In the context of WP Engine vs Matt/Automattic/WordPress, Drupal co-founder Dries Buytaert published a blogpost that caught my eye.
This post is not specifically about the conflict between Matt and WP Engine, but rather about the identification and valorization of companies contributing to an open-source ecosystem.
This was, after all, the public starting point of the conflict.
In this article, Dries discusses the Maker-Taker concept to identify companies that are simply taking advantage of the system and those that are really contributing to it. For the past 10 years, Drupal has been promoting Makers within the ecosystem, directly highlighting these companies both on Drupal ecosystem websites and events.
There is a major difference in the credit system used by WordPress and Drupal ecosystems to recognize contribution efforts:
Even though WordPress encourages companies to contribute via the Five for the Future initiative, our open-source project only officially recognizes individual contributions and not those from companies.
Before we can consider taking “actions” against companies that are more takers than makers – and this decision remains to be discussed – we need to be able to formally identify the companies that actually contribute significally.
I’m going to apply this to WordPress Core contributions, but it potentially applies to any type of contribution. Core contribution, however, is a central node of the WP contribution system, so it’s interesting to start there, even if it potentially applies to all contribution teams.
The Drupal approach: managing company credits directly in commit messages
At WordPress, only individuals are credited in commit messages.
Official company profiles that may be present in commits are manually sorted when each version is released, and are systematically eliminated from the list of credits for each version.
Only individual accounts appear in the version credits list.
This is a major difference from Drupal’s contribution system, which does the opposite by directly recognizing in commit messages the individual, their company and even, where applicable, the customer in whose context the development or bug was reported.
Example of a Drupal commit message:
$ git commit -am "Issue #42 by Sam@Acquia, Megan, Tim*Pfizer: fixed performance bug."
In this example, the following are credited: Sam (individual) from the Acquia agency (Sam’s employer), Megan (individual), Tim (individual) and Pfizer (the customer associated with Tim, who reported the bug).
Source: A method for giving credit to organizations that contribute code to Open Source
Interesting.
In order to make public this information on the contribution of companies to WP, I regularly publish some statistics (including graphs) showing the involvement of companies on major WP versions, and annually in the “Year in Core” articles.
Examples:
Alas, these stats are very limited: they only consist in scraping individual contributions made by people who have indicated an employer on their WordPress.org profile.

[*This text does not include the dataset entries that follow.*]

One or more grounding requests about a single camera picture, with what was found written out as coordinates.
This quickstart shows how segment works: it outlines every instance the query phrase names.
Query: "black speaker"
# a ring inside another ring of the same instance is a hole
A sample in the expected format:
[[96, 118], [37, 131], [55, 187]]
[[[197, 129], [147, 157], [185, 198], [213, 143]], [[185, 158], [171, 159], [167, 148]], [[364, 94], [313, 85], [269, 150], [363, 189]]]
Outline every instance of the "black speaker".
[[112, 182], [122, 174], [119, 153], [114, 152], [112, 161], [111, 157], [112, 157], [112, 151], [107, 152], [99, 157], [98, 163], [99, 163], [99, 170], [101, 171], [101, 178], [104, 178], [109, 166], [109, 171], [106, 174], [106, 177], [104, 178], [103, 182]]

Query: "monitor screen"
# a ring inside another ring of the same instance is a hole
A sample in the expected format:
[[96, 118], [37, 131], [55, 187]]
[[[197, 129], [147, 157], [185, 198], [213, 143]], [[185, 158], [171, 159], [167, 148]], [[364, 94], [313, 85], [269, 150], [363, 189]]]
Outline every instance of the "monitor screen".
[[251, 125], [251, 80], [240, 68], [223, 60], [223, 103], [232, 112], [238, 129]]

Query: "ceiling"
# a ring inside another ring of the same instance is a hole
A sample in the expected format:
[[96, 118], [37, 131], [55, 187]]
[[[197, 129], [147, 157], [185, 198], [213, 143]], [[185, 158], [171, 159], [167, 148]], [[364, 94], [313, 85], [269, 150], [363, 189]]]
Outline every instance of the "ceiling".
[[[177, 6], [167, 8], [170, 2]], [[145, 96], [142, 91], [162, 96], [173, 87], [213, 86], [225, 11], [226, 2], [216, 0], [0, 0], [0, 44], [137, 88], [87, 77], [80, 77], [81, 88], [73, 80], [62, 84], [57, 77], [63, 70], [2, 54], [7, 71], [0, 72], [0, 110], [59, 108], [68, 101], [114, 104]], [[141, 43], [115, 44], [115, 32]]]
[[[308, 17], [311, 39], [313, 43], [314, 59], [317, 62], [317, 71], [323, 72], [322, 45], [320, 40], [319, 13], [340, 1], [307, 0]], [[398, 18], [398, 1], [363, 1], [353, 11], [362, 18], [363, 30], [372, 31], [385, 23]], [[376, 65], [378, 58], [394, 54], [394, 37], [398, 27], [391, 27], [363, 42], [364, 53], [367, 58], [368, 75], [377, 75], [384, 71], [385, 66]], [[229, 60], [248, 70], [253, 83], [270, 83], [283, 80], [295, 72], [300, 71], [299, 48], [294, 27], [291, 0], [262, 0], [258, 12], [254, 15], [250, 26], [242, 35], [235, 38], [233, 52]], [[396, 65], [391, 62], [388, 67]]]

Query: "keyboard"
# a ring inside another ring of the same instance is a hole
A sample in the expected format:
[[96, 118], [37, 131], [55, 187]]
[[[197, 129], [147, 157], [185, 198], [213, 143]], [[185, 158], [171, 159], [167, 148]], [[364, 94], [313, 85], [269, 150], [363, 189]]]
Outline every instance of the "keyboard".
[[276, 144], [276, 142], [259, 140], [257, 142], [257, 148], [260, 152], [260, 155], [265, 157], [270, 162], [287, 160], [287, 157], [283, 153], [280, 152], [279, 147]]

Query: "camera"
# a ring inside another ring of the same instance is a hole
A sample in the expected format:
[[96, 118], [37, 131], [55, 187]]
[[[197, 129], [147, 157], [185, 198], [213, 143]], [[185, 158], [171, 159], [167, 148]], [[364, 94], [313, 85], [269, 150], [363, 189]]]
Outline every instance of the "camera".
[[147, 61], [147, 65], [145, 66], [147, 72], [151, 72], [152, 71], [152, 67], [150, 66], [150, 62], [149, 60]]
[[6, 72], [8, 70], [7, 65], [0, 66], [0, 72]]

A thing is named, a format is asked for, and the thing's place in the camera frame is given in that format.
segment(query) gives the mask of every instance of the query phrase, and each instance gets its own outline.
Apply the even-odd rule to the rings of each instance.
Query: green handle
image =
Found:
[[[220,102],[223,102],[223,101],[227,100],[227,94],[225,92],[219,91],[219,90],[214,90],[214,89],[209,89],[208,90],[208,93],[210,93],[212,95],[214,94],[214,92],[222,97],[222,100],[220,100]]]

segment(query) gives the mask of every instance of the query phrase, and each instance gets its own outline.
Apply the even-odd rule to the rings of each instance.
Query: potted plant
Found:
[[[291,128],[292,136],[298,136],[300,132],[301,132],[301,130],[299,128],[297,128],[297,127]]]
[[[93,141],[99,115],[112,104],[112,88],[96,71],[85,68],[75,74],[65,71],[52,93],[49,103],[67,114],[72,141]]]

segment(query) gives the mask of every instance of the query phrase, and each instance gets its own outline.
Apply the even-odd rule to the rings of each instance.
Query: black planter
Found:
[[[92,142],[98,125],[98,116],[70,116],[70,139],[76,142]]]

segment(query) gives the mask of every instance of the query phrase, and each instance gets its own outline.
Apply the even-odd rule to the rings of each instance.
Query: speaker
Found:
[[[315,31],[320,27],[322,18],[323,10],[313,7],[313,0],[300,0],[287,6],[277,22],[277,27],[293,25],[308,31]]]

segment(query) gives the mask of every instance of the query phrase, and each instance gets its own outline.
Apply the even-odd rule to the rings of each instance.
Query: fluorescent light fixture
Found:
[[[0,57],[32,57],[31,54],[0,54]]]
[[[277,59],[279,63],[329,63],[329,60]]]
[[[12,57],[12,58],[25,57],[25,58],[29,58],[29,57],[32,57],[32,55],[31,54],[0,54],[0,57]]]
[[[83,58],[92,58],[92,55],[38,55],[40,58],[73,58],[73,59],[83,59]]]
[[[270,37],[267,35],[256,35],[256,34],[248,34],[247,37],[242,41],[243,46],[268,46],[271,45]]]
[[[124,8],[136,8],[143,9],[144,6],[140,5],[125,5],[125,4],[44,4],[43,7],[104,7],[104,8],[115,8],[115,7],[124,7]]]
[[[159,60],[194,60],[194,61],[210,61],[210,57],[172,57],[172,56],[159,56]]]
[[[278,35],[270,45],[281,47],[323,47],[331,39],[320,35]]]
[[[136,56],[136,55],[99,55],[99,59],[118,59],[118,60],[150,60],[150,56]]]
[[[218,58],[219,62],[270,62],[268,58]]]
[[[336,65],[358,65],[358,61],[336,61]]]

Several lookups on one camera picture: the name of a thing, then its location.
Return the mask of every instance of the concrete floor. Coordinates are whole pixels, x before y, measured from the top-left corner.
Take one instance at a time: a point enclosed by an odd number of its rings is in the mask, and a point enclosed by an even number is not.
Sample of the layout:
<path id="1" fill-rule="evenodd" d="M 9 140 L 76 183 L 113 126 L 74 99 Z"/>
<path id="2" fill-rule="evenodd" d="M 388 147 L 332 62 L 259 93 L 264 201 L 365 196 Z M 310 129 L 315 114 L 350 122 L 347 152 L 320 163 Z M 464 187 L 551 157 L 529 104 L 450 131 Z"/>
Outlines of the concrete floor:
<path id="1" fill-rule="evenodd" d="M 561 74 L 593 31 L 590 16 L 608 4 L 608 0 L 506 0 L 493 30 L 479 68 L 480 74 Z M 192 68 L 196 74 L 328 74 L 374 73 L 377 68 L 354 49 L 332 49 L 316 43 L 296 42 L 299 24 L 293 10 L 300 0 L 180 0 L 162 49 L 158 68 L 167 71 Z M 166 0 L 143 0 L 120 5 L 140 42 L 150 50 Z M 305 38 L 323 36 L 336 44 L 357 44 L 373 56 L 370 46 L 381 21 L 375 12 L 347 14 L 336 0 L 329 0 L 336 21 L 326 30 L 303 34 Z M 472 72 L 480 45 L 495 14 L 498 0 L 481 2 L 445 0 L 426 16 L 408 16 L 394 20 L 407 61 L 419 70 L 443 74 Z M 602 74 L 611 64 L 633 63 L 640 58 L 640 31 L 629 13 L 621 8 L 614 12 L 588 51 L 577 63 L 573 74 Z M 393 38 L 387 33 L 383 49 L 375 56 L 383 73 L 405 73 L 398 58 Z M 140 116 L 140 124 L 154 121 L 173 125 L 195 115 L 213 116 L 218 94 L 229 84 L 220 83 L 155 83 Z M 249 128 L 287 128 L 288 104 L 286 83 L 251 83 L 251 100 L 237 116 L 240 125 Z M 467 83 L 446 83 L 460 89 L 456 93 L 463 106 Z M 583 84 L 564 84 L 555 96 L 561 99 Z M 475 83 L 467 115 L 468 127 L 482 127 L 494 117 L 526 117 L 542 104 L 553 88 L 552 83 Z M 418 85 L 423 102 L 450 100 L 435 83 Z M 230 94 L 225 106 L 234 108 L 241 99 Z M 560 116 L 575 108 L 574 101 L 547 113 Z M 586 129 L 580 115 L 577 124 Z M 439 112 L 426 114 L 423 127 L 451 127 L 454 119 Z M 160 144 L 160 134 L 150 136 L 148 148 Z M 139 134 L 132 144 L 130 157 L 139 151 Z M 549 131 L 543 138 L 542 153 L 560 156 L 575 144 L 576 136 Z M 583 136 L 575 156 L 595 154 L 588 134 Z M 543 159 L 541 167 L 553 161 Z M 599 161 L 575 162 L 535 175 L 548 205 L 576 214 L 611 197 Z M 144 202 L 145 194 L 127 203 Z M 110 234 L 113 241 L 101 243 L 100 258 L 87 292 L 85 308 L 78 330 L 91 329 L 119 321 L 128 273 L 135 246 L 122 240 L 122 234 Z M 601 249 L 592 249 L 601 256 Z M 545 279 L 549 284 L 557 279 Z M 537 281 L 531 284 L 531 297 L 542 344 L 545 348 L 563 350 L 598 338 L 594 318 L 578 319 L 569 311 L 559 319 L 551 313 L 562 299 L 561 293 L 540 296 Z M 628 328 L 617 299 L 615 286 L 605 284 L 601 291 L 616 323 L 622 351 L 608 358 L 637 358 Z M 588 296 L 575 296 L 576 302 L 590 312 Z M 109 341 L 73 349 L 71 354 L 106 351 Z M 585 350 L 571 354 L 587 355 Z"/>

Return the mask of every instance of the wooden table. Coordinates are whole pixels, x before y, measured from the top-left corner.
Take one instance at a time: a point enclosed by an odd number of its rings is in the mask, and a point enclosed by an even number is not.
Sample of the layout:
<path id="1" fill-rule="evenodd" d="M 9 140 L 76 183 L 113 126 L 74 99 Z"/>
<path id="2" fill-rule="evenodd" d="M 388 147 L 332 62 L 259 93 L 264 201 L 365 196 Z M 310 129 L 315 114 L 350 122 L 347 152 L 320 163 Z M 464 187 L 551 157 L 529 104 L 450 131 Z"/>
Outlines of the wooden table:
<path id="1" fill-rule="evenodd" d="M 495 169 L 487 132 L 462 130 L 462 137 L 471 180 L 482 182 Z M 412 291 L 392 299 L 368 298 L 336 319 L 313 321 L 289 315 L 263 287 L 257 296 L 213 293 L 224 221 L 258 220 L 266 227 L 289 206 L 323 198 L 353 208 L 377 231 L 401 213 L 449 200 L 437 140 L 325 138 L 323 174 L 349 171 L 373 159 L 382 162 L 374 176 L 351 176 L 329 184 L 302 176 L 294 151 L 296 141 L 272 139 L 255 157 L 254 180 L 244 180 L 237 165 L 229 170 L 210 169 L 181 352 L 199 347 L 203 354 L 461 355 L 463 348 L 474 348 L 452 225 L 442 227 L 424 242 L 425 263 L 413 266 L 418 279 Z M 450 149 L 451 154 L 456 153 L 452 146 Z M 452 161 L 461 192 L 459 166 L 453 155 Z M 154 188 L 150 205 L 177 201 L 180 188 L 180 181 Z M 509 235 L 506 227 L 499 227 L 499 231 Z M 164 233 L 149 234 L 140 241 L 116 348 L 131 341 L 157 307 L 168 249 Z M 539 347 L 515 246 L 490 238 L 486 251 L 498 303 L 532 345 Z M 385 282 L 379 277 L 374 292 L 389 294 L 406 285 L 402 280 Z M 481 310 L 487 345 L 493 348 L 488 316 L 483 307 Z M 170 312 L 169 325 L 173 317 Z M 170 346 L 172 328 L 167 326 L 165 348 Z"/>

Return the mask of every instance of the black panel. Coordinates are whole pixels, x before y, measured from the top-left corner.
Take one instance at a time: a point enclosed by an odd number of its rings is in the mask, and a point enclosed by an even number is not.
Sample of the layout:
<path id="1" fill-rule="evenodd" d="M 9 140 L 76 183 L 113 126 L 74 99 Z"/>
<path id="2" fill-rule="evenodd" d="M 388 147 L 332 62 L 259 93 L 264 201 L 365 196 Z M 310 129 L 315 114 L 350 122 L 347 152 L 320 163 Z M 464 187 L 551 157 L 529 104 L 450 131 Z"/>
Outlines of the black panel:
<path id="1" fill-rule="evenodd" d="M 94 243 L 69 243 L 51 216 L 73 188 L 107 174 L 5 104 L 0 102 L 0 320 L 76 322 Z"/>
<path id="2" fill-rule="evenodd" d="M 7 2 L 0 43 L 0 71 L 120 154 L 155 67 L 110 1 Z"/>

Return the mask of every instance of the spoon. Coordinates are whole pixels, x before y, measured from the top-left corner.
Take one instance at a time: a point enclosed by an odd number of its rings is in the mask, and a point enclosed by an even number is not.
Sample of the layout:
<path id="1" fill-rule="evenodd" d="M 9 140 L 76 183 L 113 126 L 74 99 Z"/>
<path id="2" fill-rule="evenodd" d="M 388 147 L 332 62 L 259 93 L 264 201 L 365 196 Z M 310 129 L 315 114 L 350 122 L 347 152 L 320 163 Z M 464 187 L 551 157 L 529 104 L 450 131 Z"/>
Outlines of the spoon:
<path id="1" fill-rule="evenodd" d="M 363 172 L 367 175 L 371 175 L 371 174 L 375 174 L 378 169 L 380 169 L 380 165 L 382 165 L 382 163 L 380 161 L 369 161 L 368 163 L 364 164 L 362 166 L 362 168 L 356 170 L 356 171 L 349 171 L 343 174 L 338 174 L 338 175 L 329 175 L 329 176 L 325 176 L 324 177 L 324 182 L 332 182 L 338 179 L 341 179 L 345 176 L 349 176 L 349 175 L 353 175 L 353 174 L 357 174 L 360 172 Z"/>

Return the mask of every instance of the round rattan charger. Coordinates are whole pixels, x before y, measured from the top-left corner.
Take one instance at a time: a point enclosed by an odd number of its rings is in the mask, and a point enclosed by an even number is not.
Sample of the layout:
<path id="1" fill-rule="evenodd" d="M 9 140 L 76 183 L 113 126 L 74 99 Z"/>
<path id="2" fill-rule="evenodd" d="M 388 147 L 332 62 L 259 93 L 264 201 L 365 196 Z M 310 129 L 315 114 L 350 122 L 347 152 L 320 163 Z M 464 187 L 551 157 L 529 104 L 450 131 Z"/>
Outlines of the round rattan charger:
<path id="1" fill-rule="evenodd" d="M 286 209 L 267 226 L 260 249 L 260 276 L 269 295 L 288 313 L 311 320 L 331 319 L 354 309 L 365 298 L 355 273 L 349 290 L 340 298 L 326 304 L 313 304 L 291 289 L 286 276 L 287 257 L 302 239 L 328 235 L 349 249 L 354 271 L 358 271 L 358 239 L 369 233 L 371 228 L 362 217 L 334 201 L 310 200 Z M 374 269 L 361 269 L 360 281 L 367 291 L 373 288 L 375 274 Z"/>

On one hand, there’s a margin of error in scraping, and on the other, people have an annoying tendency to switch from one company to another from time to time… and their past contributions are then fully attached to their current (and future) employer.
I think it’s important to know how much each company really contributes, so we can showcase it, just as the Drupal ecosystem does.
But how can this be done using the mechanisms currently available on WordPress.org?
Proposal for an alternative approach to WordPress, based on the Five for the Future initiative
We don’t necessary have to act directly in commit messages, as Drupal does, we can do it via the Pledges that already exist in the Five for the Future initiative.
As we know the employer of each individual who has made a contribution (as long as the corresponding field is filled in), we can probably “easily” automatically put it together on the company page, to show the complete list of contributions made by people who are sponsored or belong to the company, at the time the contribution was made.
Then we can archive it, like a feed similar to the one currently shown on individual profiles.
This would make it much simpler to know the real amount of contributions of each company, and above all: it would solve the well-known problem of people who switch from a company to another one over time and whose contributions seem to be attached only to their current company/sponsor.
This is a subject that has already been brought to my attention by Peter Wilson or Johny Harris in the past: when people change companies, it distorts the contributions of both the old and the new company, by attributing the volume of the person’s contribution to their current company.
This would make it possible to keep a history of contributions on the organization’s page, while allowing the individual who is the author of the contribution to decide whether to attribute their new contributions to their current employer.
If we can manage to get more precise stats, it will actually be easier to see which companies are really involved in contributing to our ecosystem, and by deduction to see those who contribute little or nothing. Today, it’s not really possible to make this information publicly available.
Even with this proposal, it will still be a little less precise than the system implemented by Drupal, but it’s something that can be “easily” implemented in short term.
Of course, I’m available to work with the Make/Meta team on the starting blocks of this potential implementation.